Work required.
The answer must reproduce all of the data below exactly and contain no images.
'''
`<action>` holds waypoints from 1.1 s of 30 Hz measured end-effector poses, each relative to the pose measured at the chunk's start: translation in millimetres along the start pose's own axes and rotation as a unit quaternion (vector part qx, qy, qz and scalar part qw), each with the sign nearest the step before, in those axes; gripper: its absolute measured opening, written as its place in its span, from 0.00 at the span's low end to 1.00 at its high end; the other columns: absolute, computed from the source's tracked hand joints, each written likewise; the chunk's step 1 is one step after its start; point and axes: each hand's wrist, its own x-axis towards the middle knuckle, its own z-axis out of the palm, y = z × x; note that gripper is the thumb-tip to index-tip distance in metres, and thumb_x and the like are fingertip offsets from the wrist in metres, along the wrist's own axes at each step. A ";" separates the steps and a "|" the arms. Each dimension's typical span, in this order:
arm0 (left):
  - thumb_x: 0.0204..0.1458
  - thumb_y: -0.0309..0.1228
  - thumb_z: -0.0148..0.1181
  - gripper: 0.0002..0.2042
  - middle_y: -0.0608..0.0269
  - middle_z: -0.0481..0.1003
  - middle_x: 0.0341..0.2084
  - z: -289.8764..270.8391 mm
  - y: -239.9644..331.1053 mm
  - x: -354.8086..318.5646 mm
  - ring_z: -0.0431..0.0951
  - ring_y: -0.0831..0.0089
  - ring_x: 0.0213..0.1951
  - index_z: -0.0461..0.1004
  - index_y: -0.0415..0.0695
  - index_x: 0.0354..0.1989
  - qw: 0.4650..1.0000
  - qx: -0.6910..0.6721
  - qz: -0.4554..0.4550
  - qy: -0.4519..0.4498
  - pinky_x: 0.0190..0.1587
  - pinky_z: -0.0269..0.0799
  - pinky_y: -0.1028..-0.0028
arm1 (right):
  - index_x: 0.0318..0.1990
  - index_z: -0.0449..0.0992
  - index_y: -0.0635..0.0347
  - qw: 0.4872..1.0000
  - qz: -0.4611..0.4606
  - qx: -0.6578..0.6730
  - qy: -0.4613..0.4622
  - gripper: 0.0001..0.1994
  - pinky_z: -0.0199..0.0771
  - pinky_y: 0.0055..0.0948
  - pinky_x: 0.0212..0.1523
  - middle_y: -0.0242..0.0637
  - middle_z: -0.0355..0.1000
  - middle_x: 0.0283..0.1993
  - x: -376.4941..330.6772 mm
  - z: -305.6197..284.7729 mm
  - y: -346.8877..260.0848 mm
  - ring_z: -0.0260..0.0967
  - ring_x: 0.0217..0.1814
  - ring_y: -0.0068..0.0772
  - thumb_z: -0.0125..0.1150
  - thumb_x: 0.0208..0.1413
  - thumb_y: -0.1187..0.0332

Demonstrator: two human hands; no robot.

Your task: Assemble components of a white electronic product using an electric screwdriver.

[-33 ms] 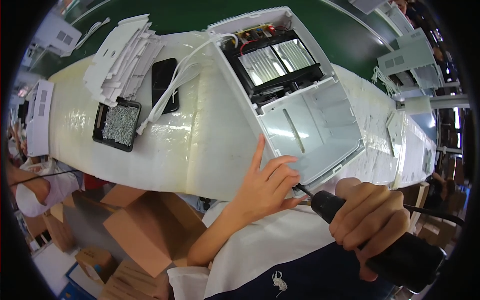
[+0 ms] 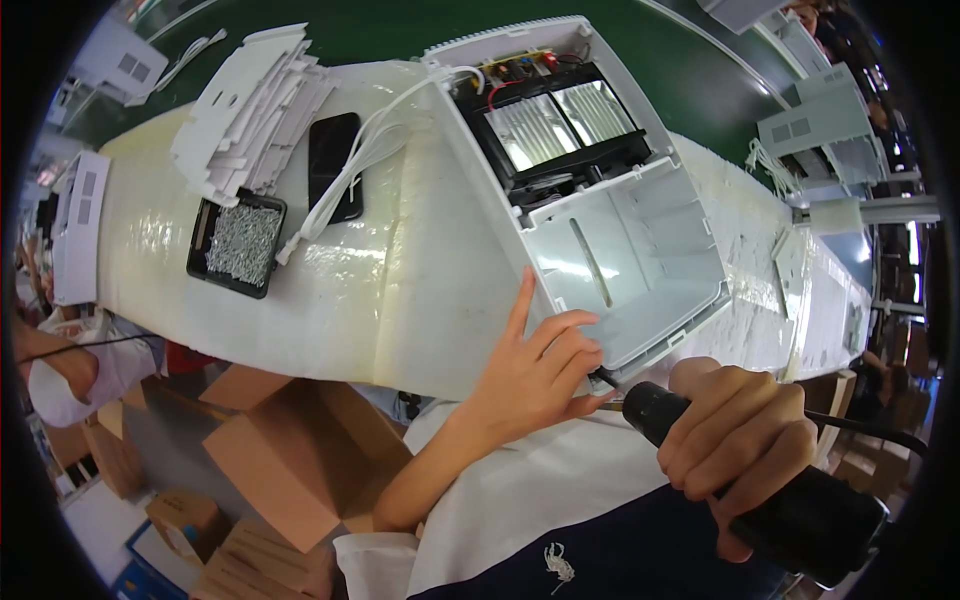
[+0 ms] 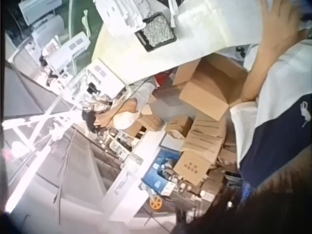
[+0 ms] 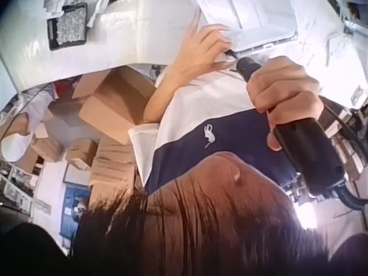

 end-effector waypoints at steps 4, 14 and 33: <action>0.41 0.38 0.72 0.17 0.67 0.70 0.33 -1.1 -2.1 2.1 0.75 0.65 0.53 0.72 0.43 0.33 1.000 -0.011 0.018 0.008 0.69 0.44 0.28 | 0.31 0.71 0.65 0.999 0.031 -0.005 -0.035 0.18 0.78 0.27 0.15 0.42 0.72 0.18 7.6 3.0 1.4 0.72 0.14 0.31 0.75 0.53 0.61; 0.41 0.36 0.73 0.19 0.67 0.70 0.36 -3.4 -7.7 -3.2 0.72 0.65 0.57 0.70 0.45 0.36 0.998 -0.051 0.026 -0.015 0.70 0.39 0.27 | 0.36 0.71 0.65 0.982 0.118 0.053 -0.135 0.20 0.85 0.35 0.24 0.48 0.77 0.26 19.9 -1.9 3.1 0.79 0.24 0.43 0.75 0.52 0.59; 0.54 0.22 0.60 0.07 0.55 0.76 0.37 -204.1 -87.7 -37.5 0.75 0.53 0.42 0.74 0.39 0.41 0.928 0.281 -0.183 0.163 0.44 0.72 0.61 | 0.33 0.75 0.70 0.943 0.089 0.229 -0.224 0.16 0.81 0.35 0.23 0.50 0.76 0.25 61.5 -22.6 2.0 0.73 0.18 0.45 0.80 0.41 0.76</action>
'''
Output for this exercise.
`<action>` holds waypoints from 1.1 s of 30 Hz measured end-effector poses, each relative to the pose measured at the chunk's start: translation in millimetres along the start pose's own axes and rotation as a unit quaternion (vector part qx, qy, qz and scalar part qw), each with the sign nearest the step before, in those axes; gripper: its absolute measured opening, written as its place in its span, from 0.00 at the span's low end to 1.00 at its high end; the other columns: absolute, computed from the source's tracked hand joints, each written likewise; the chunk's step 1 is one step after its start; point and axes: each hand's wrist, its own x-axis towards the middle knuckle, its own z-axis out of the palm, y = z × x; note that gripper is the thumb-tip to index-tip distance in metres, and thumb_x and the like are fingertip offsets from the wrist in metres, along the wrist's own axes at each step. A ";" separates the steps and a "|" the arms. Each dimension's typical span, in this order:
arm0 (left):
  - thumb_x: 0.0204..0.1458
  - thumb_y: -0.0309..0.1228
  - thumb_z: -0.0148..0.1181
  - gripper: 0.0002..0.2042
  - middle_y: -0.0608..0.0269
  - middle_z: -0.0481..0.1003
  - middle_x: 0.0341..0.2084
  - z: -289.8764..270.8391 mm
  - y: -239.9644..331.1053 mm
  - x: -354.8086..318.5646 mm
  - ring_z: -0.0431..0.0951
  - ring_y: -0.0831..0.0089
  - ring_x: 0.0213..0.1951
  - index_z: -0.0461..0.1004
  - index_y: -0.0415..0.0695
  - index_x: 0.0354..0.1989
  - qw: 0.4650..1.0000
  - qx: -0.6910..0.6721
  - qz: -0.4554..0.4550
  - qy: -0.4519..0.4498
  - pinky_x: 0.0190..0.1587
  - pinky_z: -0.0269..0.0799
  - pinky_y: -0.1028..-0.0028
arm1 (right):
  - index_x: 0.0318..0.1990
  - index_z: -0.0449..0.0992
  - index_y: -0.0635..0.0347
  - qw: 0.4872..1.0000
  - qz: -0.4611..0.4606
  - qx: -0.6578..0.6730
  - qy: -0.4613..0.4622
  - gripper: 0.0001..0.1994
  - pinky_z: -0.0199..0.0771
  - pinky_y: 0.0055..0.0948
  - pinky_x: 0.0212..0.1523
  - middle_y: -0.0242..0.0637
  - middle_z: -0.0355..0.1000
  - middle_x: 0.0283..0.1993
  - x: -376.4941..330.6772 mm
  - z: -305.6197..284.7729 mm
  - y: -346.8877..260.0848 mm
  - ring_z: -0.0260..0.0967
  - ring_x: 0.0217..0.1814
  - ring_y: -0.0068..0.0772
  - thumb_z: -0.0125..0.1150
  - thumb_x: 0.0208..0.1413
  - thumb_y: -0.1187..0.0332

Demonstrator: two human hands; no robot.

Your task: Assemble components of a white electronic product using an electric screwdriver.

[-33 ms] 
[+0 ms] 
[+0 ms] 
[+0 ms] 

 end-effector waypoints at steps 4, 14 and 33: <action>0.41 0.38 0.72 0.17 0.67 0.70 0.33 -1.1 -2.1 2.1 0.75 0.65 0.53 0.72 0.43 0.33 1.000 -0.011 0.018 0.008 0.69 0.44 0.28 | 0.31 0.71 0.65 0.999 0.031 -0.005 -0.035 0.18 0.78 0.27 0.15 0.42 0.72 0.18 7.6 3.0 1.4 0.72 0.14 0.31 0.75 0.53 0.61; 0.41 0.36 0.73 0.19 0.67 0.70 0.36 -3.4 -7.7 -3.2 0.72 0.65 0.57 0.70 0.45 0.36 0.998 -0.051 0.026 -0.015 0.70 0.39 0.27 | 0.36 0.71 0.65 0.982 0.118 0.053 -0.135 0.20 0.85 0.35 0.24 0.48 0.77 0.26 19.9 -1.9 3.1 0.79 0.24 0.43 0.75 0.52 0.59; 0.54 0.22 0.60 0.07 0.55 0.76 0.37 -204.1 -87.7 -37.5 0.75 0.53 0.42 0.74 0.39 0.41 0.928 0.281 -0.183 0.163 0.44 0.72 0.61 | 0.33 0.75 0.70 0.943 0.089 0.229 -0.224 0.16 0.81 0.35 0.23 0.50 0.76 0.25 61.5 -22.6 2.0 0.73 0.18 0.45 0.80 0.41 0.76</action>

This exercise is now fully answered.